Beneath this instruction is a block of data; output from it exactly the lines that run from the one containing "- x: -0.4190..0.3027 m" through the one containing "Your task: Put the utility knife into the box", inclusive.
***** RECORD EXCERPTS *****
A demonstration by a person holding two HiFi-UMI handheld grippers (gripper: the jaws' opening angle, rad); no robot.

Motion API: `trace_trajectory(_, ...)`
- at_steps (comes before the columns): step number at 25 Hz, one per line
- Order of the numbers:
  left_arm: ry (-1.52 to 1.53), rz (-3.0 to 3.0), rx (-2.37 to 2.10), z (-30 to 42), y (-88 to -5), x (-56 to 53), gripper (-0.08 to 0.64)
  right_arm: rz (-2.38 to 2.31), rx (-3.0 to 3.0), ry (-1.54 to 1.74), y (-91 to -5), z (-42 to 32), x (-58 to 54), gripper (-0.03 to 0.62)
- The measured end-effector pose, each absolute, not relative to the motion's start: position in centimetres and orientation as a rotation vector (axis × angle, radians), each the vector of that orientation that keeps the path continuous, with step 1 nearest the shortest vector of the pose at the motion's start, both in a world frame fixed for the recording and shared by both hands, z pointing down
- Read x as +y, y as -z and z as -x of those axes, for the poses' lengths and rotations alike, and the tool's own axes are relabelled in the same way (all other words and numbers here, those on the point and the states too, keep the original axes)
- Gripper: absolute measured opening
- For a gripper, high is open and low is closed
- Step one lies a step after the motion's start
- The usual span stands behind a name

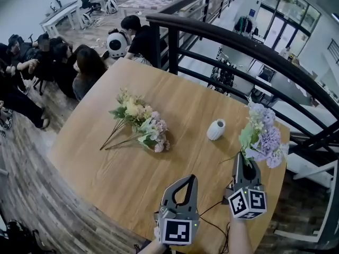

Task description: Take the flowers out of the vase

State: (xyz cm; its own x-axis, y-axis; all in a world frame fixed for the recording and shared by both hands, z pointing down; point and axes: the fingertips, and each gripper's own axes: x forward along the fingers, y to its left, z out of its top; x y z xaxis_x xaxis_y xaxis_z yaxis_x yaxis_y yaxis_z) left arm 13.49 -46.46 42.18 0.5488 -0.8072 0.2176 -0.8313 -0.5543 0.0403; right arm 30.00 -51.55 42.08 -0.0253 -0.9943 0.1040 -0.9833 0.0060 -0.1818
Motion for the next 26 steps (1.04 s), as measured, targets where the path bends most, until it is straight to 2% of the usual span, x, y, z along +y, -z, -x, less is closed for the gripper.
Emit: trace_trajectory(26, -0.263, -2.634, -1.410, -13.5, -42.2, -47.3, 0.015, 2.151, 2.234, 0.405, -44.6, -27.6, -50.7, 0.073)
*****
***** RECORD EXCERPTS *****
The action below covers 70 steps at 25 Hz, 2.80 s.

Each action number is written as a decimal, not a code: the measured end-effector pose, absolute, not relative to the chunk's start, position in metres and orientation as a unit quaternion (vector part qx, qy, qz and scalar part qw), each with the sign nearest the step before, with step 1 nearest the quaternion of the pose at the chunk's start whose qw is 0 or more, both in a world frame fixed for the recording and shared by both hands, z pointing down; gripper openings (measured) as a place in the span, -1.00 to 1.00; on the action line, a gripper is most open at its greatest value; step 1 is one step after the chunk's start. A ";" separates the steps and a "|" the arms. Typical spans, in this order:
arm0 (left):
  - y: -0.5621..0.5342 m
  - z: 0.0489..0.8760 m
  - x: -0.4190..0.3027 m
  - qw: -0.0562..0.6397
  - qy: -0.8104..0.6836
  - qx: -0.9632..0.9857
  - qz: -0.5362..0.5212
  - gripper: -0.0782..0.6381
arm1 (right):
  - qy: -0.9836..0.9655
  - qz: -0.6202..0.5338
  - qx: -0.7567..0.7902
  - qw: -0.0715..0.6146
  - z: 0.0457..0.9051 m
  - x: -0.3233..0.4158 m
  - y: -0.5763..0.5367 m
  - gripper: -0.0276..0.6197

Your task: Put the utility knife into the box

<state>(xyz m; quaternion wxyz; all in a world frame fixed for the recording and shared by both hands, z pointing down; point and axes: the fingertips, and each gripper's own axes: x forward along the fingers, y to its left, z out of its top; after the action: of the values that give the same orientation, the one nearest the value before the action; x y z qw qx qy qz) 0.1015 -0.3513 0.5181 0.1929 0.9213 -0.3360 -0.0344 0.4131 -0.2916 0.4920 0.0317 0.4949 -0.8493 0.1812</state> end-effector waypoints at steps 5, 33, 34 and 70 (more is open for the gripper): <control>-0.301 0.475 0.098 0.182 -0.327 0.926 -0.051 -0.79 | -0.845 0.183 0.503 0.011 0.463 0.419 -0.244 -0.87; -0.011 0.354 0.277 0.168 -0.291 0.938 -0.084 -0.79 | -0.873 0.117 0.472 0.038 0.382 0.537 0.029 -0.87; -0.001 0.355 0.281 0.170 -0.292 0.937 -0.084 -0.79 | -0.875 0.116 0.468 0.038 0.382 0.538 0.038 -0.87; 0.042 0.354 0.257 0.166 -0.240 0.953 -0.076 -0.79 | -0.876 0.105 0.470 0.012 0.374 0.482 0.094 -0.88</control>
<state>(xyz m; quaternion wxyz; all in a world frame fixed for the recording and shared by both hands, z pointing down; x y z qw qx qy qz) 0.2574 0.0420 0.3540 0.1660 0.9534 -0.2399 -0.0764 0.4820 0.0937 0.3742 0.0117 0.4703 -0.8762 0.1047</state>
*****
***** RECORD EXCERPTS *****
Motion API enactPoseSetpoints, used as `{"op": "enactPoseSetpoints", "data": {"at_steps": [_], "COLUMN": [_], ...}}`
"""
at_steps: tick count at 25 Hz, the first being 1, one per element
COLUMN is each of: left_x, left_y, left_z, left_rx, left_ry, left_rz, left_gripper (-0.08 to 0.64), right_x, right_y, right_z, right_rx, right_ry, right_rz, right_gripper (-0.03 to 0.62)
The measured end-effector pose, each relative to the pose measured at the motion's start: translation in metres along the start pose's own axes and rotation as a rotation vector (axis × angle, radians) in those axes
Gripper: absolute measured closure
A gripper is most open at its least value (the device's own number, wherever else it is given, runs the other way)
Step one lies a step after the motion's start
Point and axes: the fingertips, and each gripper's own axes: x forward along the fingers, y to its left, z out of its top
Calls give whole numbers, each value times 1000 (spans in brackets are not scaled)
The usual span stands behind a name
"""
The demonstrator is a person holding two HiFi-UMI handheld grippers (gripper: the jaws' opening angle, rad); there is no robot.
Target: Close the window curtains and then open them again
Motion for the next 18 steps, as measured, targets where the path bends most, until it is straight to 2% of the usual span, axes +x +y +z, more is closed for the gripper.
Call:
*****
**EXERCISE OUTPUT:**
  - x: -0.4190..0.3027 m
  - qw: -0.0562..0.6397
  - qy: -0.8104..0.6836
  - qx: -0.9632..0.9857
  - qz: -0.5362..0.5212
  - gripper: -0.0782..0.6381
arm1 (right):
  - qy: -0.9836..0.9655
  - qz: -0.6202..0.5338
  - qx: -0.7567..0.7902
  - qw: -0.0715..0.6146
  - z: 0.0457..0.9051 m
  - x: -0.3233..0.4158 m
  - y: -0.5763..0.5367 m
  - gripper: -0.0276..0.6197

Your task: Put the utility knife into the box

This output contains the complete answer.